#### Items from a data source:
---*---

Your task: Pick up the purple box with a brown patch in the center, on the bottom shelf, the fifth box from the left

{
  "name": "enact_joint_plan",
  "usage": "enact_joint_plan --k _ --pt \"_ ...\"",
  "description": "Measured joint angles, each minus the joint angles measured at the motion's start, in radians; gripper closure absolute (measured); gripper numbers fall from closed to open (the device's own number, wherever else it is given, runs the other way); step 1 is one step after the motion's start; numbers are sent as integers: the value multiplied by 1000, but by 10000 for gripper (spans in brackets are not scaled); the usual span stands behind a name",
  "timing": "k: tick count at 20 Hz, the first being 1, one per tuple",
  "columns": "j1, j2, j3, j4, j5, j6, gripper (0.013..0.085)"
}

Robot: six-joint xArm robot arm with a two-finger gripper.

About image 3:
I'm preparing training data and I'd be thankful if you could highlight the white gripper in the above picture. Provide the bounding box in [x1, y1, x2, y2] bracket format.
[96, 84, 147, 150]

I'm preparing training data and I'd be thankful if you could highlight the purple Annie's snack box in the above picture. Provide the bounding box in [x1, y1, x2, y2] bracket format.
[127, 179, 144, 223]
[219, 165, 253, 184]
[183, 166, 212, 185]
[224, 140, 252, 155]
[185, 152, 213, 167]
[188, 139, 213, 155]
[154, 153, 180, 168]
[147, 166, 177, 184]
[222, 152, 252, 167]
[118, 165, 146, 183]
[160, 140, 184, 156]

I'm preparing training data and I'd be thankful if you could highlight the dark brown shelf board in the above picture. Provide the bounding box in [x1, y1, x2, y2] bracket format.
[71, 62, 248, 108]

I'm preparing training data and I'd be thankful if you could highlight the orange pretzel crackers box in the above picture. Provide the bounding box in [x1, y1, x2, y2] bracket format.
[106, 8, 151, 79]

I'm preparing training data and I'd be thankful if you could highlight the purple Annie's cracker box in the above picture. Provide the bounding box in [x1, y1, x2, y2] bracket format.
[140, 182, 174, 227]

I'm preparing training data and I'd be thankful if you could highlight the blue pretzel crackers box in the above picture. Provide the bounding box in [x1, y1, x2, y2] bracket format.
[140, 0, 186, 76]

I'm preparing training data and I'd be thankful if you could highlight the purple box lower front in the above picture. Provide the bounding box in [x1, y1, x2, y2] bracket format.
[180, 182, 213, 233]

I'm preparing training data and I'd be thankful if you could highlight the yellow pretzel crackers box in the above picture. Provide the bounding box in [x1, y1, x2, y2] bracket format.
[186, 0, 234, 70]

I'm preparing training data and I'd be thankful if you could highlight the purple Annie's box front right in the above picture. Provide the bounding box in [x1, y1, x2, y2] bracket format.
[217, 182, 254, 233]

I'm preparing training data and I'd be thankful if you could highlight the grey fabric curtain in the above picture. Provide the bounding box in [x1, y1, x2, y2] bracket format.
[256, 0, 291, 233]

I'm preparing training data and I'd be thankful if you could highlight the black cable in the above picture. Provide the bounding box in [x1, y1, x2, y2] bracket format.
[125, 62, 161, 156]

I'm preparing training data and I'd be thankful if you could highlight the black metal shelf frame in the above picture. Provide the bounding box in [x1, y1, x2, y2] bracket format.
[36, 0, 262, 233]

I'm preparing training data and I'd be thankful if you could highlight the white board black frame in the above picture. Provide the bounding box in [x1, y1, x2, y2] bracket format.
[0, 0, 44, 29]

---*---

#### TASK TO CARRY OUT:
Each record above is to be reproduced word for word.

#### TASK RESPONSE:
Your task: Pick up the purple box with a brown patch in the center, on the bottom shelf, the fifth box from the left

{
  "name": "enact_joint_plan",
  "usage": "enact_joint_plan --k _ --pt \"_ ...\"",
  "description": "Measured joint angles, each minus the joint angles measured at the motion's start, in radians; gripper closure absolute (measured); gripper numbers fall from closed to open (the device's own number, wherever else it is given, runs the other way); step 1 is one step after the motion's start; numbers are sent as integers: the value multiplied by 1000, but by 10000 for gripper (spans in brackets are not scaled); the usual span stands behind a name",
  "timing": "k: tick count at 20 Hz, the first being 1, one per tuple",
  "columns": "j1, j2, j3, j4, j5, j6, gripper (0.013..0.085)"
}

Robot: six-joint xArm robot arm with a two-finger gripper.

About image 3:
I'm preparing training data and I'd be thankful if you could highlight the white gripper in the above picture. Provide the bounding box in [x1, y1, x2, y2] bracket format.
[96, 84, 147, 150]

I'm preparing training data and I'd be thankful if you could highlight the purple Annie's snack box in the above picture. Provide the bounding box in [x1, y1, x2, y2] bracket format.
[127, 179, 144, 223]
[219, 165, 253, 184]
[183, 166, 212, 185]
[224, 140, 252, 155]
[185, 152, 213, 167]
[188, 139, 213, 155]
[154, 153, 180, 168]
[147, 166, 177, 184]
[222, 152, 252, 167]
[118, 165, 146, 183]
[160, 140, 184, 156]

I'm preparing training data and I'd be thankful if you could highlight the dark brown shelf board in the above picture. Provide the bounding box in [x1, y1, x2, y2] bracket format.
[71, 62, 248, 108]

I'm preparing training data and I'd be thankful if you could highlight the orange pretzel crackers box in the above picture. Provide the bounding box in [x1, y1, x2, y2] bracket format.
[106, 8, 151, 79]

I'm preparing training data and I'd be thankful if you could highlight the purple Annie's cracker box in the above picture. Provide the bounding box in [x1, y1, x2, y2] bracket format.
[140, 182, 174, 227]

I'm preparing training data and I'd be thankful if you could highlight the blue pretzel crackers box in the above picture. Provide the bounding box in [x1, y1, x2, y2] bracket format.
[140, 0, 186, 76]

I'm preparing training data and I'd be thankful if you could highlight the purple box lower front in the above picture. Provide the bounding box in [x1, y1, x2, y2] bracket format.
[180, 182, 213, 233]

I'm preparing training data and I'd be thankful if you could highlight the yellow pretzel crackers box in the above picture. Provide the bounding box in [x1, y1, x2, y2] bracket format.
[186, 0, 234, 70]

I'm preparing training data and I'd be thankful if you could highlight the purple Annie's box front right in the above picture. Provide the bounding box in [x1, y1, x2, y2] bracket format.
[217, 182, 254, 233]

I'm preparing training data and I'd be thankful if you could highlight the grey fabric curtain in the above picture. Provide the bounding box in [x1, y1, x2, y2] bracket format.
[256, 0, 291, 233]

I'm preparing training data and I'd be thankful if you could highlight the black cable in the above picture. Provide the bounding box in [x1, y1, x2, y2] bracket format.
[125, 62, 161, 156]

I'm preparing training data and I'd be thankful if you could highlight the black metal shelf frame in the above picture. Provide the bounding box in [x1, y1, x2, y2] bracket format.
[36, 0, 262, 233]

I'm preparing training data and I'd be thankful if you could highlight the white board black frame in the above picture. Provide the bounding box in [x1, y1, x2, y2] bracket format.
[0, 0, 44, 29]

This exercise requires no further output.